* _Work item_
Leave out the images and return all the data word for word.

··· Entries supplied

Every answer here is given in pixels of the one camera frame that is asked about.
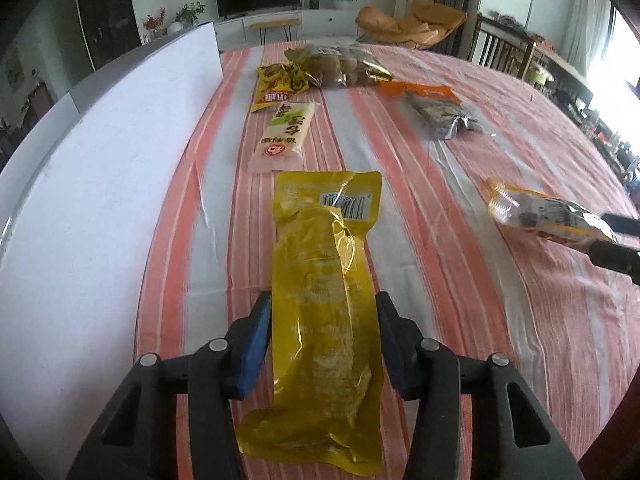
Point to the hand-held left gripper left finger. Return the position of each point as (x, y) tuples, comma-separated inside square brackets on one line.
[(255, 345)]

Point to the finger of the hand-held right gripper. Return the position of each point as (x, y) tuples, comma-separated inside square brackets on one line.
[(615, 256), (625, 225)]

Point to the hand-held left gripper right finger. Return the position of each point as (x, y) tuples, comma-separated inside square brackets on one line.
[(395, 350)]

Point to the long yellow snack packet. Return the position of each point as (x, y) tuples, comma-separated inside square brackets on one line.
[(320, 310)]

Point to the orange yellow snack packet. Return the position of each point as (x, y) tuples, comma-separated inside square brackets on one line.
[(545, 215)]

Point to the white and green snack packet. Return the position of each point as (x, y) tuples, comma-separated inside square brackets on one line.
[(285, 135)]

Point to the orange packet of dark snacks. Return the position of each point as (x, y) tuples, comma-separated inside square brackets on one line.
[(435, 110)]

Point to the white cardboard box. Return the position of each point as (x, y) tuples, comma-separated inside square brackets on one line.
[(100, 185)]

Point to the yellow packet with red label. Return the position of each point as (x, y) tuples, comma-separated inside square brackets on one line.
[(277, 85)]

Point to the clear bag of brown balls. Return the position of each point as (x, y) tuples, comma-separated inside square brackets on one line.
[(340, 65)]

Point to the row of bottles and packets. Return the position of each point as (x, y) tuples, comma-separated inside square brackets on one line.
[(607, 135)]

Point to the orange striped tablecloth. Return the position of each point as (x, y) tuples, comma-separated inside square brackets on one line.
[(450, 270)]

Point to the bright window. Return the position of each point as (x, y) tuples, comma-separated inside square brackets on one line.
[(627, 50)]

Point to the wooden side table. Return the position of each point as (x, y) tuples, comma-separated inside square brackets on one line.
[(555, 57)]

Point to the white curtain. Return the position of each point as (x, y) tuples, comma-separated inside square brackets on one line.
[(590, 15)]

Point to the dark wooden chair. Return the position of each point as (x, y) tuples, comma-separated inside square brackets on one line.
[(500, 49)]

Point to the orange lounge chair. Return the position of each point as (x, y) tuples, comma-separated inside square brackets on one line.
[(405, 24)]

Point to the wooden bench with metal legs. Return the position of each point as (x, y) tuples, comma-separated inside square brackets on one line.
[(274, 23)]

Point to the white round vase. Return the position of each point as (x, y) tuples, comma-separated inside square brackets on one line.
[(175, 27)]

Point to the white television cabinet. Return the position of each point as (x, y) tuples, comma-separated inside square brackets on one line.
[(330, 20)]

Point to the red flower bouquet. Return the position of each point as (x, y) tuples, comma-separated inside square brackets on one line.
[(155, 22)]

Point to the leafy plant in vase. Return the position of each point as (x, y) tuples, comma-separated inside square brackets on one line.
[(191, 11)]

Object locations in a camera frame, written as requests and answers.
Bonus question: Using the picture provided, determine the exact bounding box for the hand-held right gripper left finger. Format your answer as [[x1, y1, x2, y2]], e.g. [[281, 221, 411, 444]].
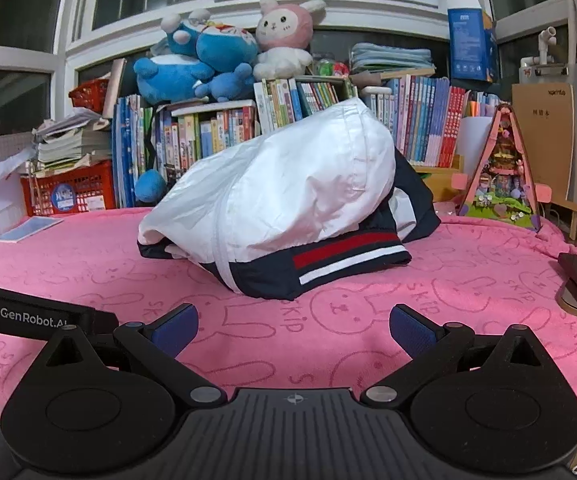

······

* _Exercise result_
Every answer here is given in pixels of the one camera frame that is asked about.
Point to the hand-held left gripper left finger. Return the position of each point as (x, y) tuples, comma-separated inside square brackets on one line.
[(255, 345)]

Point to the finger of the hand-held right gripper. Return the position of each point as (x, y) tuples, comma-separated inside square brackets on one line.
[(615, 256), (625, 225)]

Point to the hand-held left gripper right finger. Return the position of each point as (x, y) tuples, comma-separated inside square brackets on one line.
[(395, 350)]

Point to the long yellow snack packet. Return the position of each point as (x, y) tuples, comma-separated inside square brackets on one line.
[(320, 310)]

Point to the orange yellow snack packet. Return the position of each point as (x, y) tuples, comma-separated inside square brackets on one line.
[(545, 215)]

Point to the white and green snack packet. Return the position of each point as (x, y) tuples, comma-separated inside square brackets on one line.
[(285, 135)]

Point to the orange packet of dark snacks. Return the position of each point as (x, y) tuples, comma-separated inside square brackets on one line.
[(435, 110)]

Point to the white cardboard box. Return the position of each point as (x, y) tuples, comma-separated inside square brackets on one line.
[(100, 185)]

Point to the yellow packet with red label. Return the position of each point as (x, y) tuples, comma-separated inside square brackets on one line.
[(277, 85)]

Point to the clear bag of brown balls. Return the position of each point as (x, y) tuples, comma-separated inside square brackets on one line.
[(340, 65)]

Point to the row of bottles and packets. Return the position of each point as (x, y) tuples, comma-separated inside square brackets on one line.
[(607, 135)]

Point to the orange striped tablecloth. Return the position of each point as (x, y) tuples, comma-separated inside square brackets on one line.
[(450, 270)]

Point to the bright window. Return the position of each point as (x, y) tuples, comma-separated inside square brackets on one line.
[(627, 50)]

Point to the wooden side table. Return the position of each point as (x, y) tuples, comma-separated inside square brackets on one line.
[(555, 57)]

Point to the white curtain. Return the position of each point as (x, y) tuples, comma-separated inside square brackets on one line.
[(590, 15)]

Point to the dark wooden chair. Return the position of each point as (x, y) tuples, comma-separated inside square brackets on one line.
[(500, 49)]

Point to the orange lounge chair. Return the position of each point as (x, y) tuples, comma-separated inside square brackets on one line.
[(405, 24)]

Point to the wooden bench with metal legs. Return the position of each point as (x, y) tuples, comma-separated inside square brackets on one line.
[(274, 23)]

Point to the white round vase. Return the position of each point as (x, y) tuples, comma-separated inside square brackets on one line.
[(175, 27)]

Point to the white television cabinet. Return the position of each point as (x, y) tuples, comma-separated inside square brackets on one line.
[(330, 20)]

Point to the red flower bouquet. Return the position of each point as (x, y) tuples, comma-separated inside square brackets on one line.
[(155, 22)]

Point to the leafy plant in vase. Return the position of each point as (x, y) tuples, comma-separated inside square brackets on one line.
[(191, 11)]

Object locations in a camera frame, written as requests and answers.
Bonus question: Using the picture provided, determine the exact bounding box for the hand-held right gripper left finger. Format your answer as [[x1, y1, x2, y2]], e.g. [[281, 221, 411, 444]].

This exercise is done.